— What to work on —
Return every line from the records below in which the word "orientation" is found.

*** Opening of Exercise data ***

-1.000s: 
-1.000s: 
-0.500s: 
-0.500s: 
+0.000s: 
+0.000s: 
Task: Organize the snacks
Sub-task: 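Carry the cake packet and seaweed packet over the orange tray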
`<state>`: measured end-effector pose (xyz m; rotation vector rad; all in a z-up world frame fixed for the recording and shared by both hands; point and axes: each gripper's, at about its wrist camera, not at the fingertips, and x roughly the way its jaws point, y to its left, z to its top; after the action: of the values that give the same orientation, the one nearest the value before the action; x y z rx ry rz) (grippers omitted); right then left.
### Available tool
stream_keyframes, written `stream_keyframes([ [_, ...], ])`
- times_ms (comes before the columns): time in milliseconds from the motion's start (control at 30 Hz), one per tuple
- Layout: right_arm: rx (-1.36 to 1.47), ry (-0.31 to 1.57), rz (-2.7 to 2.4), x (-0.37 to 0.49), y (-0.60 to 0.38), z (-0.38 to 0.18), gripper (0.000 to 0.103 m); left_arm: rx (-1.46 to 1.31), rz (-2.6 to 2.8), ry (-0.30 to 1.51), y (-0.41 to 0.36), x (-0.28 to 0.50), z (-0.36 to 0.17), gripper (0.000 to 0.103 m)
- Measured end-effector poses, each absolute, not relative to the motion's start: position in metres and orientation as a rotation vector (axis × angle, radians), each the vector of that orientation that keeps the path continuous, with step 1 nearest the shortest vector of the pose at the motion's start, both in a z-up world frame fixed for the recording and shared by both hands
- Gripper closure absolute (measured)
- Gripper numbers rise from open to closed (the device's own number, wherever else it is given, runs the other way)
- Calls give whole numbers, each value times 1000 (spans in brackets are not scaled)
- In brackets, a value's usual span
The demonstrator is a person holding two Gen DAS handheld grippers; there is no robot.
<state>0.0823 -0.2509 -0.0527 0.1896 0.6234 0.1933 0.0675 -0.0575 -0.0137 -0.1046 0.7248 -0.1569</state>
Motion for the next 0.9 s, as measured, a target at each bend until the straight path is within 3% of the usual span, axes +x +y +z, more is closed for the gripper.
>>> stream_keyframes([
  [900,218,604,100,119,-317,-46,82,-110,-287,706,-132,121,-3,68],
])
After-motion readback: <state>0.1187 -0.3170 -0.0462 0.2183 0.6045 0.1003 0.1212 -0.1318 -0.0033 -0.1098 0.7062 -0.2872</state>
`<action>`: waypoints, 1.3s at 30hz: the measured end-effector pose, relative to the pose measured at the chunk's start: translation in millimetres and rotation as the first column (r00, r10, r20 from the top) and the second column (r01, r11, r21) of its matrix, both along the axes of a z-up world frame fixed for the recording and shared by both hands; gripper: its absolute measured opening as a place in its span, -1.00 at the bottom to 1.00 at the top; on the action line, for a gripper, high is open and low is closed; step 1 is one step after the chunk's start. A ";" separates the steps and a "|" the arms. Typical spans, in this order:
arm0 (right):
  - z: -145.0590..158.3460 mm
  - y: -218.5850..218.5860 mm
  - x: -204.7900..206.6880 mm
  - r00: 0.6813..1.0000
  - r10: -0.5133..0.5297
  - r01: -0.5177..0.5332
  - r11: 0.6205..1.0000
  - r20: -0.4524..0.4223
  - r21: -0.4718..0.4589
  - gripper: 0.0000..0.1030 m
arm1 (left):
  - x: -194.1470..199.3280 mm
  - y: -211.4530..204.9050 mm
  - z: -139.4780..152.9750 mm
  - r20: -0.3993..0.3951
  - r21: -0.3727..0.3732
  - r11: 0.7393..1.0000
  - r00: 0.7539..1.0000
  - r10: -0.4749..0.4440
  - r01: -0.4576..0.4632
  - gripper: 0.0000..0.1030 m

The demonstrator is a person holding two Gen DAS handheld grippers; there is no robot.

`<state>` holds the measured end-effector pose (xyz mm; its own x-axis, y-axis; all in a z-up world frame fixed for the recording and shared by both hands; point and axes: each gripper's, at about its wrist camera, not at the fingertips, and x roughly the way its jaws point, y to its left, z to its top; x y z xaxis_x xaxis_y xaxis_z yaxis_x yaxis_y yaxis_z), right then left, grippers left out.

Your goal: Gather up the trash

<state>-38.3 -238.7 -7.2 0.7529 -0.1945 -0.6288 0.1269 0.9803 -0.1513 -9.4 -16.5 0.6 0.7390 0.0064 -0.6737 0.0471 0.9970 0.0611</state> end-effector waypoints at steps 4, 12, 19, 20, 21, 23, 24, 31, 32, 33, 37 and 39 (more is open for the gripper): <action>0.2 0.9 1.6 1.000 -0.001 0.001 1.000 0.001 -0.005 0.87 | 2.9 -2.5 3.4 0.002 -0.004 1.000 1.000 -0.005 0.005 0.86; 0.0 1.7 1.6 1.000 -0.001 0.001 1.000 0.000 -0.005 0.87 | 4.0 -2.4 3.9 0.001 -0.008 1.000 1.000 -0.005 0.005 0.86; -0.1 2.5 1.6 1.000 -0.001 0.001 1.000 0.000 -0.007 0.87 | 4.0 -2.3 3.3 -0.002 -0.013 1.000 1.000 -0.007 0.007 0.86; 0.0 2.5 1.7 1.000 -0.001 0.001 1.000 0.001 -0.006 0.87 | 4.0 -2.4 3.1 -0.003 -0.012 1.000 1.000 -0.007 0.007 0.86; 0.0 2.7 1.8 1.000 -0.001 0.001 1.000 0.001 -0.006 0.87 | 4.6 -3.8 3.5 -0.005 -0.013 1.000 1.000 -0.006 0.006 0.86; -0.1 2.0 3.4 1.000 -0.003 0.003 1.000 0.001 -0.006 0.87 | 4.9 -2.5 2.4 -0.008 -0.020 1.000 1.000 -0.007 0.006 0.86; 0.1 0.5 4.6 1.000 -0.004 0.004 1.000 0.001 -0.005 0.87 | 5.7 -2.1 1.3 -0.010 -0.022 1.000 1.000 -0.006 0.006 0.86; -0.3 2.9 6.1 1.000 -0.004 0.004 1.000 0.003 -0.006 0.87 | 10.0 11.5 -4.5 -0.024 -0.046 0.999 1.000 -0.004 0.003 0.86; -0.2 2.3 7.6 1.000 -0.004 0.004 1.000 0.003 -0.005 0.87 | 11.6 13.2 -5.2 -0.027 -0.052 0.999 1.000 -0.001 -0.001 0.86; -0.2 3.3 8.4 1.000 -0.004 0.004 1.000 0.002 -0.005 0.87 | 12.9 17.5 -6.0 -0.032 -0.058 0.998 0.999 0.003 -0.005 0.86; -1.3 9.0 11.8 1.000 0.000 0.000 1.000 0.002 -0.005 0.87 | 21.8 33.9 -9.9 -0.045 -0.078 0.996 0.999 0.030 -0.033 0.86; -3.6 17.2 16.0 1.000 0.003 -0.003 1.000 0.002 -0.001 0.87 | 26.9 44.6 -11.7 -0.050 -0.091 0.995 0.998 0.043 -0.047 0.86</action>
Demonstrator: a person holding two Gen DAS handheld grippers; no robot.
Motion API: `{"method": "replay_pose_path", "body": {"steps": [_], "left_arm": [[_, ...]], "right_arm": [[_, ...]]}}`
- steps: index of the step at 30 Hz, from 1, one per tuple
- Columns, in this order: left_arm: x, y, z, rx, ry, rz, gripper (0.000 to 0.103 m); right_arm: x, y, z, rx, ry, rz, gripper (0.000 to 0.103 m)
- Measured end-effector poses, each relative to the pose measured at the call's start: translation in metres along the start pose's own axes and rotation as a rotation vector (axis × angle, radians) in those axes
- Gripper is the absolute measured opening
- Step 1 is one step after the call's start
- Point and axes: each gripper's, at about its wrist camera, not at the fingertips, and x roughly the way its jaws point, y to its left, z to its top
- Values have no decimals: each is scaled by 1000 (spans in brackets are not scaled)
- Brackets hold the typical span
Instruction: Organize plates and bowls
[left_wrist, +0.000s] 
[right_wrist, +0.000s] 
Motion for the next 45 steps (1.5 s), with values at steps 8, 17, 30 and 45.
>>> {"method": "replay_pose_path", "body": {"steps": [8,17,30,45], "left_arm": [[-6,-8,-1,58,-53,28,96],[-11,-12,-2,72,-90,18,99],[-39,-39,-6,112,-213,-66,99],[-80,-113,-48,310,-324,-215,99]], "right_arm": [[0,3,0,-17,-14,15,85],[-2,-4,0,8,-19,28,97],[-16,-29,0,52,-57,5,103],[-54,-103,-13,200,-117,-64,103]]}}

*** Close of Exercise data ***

— Response —
`<state>`: measured end-effector pose (xyz m; rotation vector rad; all in a z-up world frame fixed for the recording and shared by both hands; point and axes: each gripper's, at about its wrist camera, not at the fingertips, and x roughly the way its jaws point, y to its left, z to its top; after the action: of the values that give the same orientation, the one nearest the value before the action; x y z rx ry rz) (grippers omitted); right then left.
- Measured end-effector poses, each absolute, not relative to the motion's start: position in metres and orientation as a rotation vector (axis × angle, radians), each the vector of that orientation that keeps the path continuous, with step 1 nearest the shortest vector of the pose at the motion's start, both in a z-up world frame fixed for the recording and shared by both hands

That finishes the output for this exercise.